|Specialized Fields||Brain science, Computational Neuroscience, Brain imaging|
|Subjects in Charge||Mathematics Practice 1，Mathematics Practice 2，Information Mathematics，Bioinformatics，Brain Science|
|Academic Background||Department of Electrical and Communication Engineering, Faculty of Engineering, Tohoku University|
|Personal History||In 1999, I received my PhD in engineering at Tohoku University where I developed an original model of oscillatory networks for binocular vision. After my PhD, I joined the laboratory for dynamics of emergent intelligence in RIKEN Brain Science Institute. In that laboratory, as a "Creating the Brain" CREST (Core Research for Evolutional Science and Technology) researcher, I developed computational models of the hippocampal network. As a senior researcher, I evaluated the models by using my own brain imaging experiments.|
|Starting Time of Employment||April 1, 2009|
Brain can create reasonable behavior in real time in indefinite environment. Such brain function is implemented by autonomous cooperative process in distributed functional module. I am focusing on the synchronization dynamics of neuronal elements that integrate multiple processes in the distributed network. I developed a constructive approach combining computational modeling and brain imaging. Keywords of my interests are Vision, Spatial cognition, Memory, Episodic memory, Neural synchronization, Computational modeling, Theory-experiment combined analysis, Electroencephalogram, Eye movement, Action-perception cycle, Communication, Creativity etc.
Attractive Factors of My Research
Understanding the brain mechanism is essential for understanding humans; Brian forms our activities, such as perception, memory, action, language, communication, etc. There are huge research fields to be investigated. It is possible to choose/ construct the essential approach for uncovering the brain function.
Computational model of spatial imaginary (Kiban-S project, Principal investigator: Inui T (Kotyo Univ), 2009-2013).
EEG-fMRI simultaneous measurement (RIKEN BSI and Ogawa Lab. in Hamano Life Sci Res Found project,2005-2008)
Computational model of hippocampal network (CREST project by Yamaguchi Y (RIKEN BSI), 2001-2004)
Major Books and Papers
1. Sato, N (2014) Spatial consistency of neural firing regulates long-range local field potential synchronization: a computational study. Neural Networks, 62: 52-61.
2. Sato, N (2013) Fast entrainment of human electroencephalogram to a theta-band photic flicker during successful memory encoding. Front. Hum. Neurosci. 7:208. doi: 10.3389/fnhum.2013.00208
3. Sato, N (2010) Spatial imagery of novel places based on visual scene transformation. Cognitive Systems Research, 14(1): 26-36.
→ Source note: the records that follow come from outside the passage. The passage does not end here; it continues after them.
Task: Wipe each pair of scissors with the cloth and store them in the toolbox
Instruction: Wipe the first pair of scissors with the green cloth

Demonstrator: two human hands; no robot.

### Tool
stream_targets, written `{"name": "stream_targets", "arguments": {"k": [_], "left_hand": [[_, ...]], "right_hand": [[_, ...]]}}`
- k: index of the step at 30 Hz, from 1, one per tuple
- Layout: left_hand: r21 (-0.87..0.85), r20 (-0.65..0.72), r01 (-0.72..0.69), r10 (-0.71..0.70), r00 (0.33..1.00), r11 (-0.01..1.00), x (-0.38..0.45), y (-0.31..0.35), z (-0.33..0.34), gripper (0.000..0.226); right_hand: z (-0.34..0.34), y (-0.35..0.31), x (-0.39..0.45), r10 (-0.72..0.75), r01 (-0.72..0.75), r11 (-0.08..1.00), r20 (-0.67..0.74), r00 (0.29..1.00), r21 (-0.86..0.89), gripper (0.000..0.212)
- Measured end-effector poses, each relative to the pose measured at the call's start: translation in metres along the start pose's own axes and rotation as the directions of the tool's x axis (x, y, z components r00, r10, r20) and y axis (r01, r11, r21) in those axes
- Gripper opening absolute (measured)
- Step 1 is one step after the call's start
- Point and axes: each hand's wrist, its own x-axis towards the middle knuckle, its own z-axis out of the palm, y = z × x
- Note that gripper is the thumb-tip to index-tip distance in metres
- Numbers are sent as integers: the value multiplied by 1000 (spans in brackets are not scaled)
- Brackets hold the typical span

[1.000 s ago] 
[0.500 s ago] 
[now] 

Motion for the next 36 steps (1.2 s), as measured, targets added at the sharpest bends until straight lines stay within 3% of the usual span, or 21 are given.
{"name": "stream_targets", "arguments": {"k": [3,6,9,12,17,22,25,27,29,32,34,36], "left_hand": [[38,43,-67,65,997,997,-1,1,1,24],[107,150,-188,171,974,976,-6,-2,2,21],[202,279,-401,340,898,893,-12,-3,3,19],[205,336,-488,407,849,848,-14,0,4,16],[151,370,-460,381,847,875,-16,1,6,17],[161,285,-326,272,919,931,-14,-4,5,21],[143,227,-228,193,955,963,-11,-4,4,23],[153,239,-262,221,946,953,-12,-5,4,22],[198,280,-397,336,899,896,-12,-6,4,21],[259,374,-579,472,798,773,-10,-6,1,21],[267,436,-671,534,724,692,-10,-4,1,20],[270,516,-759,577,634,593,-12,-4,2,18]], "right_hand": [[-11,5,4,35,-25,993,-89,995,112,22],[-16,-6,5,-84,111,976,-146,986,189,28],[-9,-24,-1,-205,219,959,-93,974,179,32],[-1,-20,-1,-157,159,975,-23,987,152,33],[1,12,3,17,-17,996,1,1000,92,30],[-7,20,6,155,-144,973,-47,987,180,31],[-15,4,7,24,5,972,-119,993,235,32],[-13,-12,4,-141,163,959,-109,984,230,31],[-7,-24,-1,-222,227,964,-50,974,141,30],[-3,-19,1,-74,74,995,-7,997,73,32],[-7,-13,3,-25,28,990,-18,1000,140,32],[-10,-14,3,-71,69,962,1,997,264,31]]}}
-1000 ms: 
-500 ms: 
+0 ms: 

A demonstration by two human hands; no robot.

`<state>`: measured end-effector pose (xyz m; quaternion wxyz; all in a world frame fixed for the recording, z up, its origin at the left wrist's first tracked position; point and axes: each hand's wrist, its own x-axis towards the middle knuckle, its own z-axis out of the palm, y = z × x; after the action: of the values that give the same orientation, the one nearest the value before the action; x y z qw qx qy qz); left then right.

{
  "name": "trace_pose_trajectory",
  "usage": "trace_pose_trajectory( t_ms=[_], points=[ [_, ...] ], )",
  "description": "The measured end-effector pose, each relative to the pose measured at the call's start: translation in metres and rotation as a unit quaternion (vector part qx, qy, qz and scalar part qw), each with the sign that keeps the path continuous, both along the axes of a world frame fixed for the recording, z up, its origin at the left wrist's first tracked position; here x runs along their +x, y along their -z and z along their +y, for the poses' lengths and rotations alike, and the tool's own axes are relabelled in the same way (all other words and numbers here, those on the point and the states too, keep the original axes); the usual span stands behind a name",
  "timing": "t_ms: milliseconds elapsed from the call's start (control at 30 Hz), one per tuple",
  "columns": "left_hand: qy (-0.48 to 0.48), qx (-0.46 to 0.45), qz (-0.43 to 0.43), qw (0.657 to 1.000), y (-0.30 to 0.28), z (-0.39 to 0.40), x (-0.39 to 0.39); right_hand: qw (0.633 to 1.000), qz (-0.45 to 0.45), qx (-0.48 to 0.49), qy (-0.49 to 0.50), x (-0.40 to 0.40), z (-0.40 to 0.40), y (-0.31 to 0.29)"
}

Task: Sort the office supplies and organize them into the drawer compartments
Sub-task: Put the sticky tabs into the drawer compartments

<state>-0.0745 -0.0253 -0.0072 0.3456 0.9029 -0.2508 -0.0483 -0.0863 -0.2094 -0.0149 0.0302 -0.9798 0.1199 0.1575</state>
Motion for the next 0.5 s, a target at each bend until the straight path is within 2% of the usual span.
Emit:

4. Sato, N, Yamaguchi, Y (2009) A computational predictor of the human episodic memory based on a theta phase precession network, PLoS ONE, 4(10):e7536.
5. Sato, N., Ozaki, TA, Someya, Y, Anami, K., Ogawa, S., Mizuhara, H., Yamaguchi, Y. (2009) Subsequent memory-dependent EEG theta correlates to parahippocampal BOLD response, NeuroReport, 21(3): 168-172.
Message to Students
Finding an essential questions are important in brain science. What is difference between computers and us? What is the essence of communication? What is the internal representation of the world? Why functions are distributed in brain? How the distributed brain functions is integrated into the mind? What is the functional role of neuromodulators in cognition? Is the neuronal synchronization functional? What neuronal mechanisms implement of perception, memory and action? Let’s find the right question and understand the principle of brain function.